### What you need to do
Whenever a line of the records below contains the word "text", copy that line.
Dataset content START
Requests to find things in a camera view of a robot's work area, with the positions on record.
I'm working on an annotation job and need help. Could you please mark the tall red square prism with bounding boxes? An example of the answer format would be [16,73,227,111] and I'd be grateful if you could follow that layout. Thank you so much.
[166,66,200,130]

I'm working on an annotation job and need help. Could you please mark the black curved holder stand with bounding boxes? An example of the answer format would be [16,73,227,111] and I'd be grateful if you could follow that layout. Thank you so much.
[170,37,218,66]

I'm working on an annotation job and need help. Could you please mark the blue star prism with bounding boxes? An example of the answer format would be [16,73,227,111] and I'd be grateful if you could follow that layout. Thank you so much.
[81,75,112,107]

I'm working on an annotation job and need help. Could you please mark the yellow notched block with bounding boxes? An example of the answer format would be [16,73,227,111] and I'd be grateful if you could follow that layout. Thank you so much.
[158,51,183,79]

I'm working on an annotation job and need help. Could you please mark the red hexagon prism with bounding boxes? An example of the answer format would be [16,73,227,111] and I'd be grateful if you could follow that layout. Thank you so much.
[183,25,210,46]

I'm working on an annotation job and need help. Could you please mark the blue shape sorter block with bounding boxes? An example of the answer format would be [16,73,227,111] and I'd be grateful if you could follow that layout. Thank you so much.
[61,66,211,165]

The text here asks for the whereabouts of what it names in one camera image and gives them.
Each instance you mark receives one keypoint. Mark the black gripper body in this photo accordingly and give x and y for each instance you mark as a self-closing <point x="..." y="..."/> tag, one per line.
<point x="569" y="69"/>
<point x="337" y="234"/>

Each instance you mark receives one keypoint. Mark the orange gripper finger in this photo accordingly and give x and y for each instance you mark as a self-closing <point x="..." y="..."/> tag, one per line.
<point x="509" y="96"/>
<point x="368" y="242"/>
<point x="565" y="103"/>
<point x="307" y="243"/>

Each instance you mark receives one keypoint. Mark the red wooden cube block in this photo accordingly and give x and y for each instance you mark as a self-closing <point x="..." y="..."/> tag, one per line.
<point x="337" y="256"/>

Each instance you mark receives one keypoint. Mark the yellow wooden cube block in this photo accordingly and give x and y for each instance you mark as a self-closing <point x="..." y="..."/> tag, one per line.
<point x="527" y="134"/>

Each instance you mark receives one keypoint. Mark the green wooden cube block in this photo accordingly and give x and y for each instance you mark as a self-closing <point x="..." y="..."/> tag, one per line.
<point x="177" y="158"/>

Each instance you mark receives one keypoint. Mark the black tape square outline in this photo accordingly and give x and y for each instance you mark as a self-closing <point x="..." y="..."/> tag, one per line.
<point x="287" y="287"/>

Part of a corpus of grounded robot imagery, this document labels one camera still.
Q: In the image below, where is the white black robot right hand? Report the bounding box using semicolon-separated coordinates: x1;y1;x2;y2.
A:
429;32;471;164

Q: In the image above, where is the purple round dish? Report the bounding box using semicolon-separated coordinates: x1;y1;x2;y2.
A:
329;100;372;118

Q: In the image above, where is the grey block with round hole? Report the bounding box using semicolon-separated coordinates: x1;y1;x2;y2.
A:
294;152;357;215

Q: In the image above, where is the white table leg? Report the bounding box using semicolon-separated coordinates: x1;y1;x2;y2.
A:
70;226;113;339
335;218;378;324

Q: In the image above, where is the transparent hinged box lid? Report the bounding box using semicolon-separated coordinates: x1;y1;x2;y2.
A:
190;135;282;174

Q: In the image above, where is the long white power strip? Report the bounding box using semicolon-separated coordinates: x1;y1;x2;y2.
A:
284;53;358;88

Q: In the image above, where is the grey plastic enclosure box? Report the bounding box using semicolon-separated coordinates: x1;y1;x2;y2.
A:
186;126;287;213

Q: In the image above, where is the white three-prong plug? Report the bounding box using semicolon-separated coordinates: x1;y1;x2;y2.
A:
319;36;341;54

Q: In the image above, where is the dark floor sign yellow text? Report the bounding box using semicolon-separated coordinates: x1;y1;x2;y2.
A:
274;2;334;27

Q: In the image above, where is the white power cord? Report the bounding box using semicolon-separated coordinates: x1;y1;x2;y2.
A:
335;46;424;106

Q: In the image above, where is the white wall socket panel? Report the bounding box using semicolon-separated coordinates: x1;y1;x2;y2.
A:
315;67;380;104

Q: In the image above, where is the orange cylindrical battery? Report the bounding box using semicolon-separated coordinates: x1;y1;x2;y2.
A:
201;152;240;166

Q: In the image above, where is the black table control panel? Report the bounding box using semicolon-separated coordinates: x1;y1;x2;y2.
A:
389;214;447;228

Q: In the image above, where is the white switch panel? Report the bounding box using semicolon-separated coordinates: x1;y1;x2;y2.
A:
Dataset content END
### Response
The text here asks for the whereabouts of what it names in one camera image and gives them.
Q: In the image above, where is the dark floor sign yellow text? Report the bounding box using semicolon-separated coordinates: x1;y1;x2;y2.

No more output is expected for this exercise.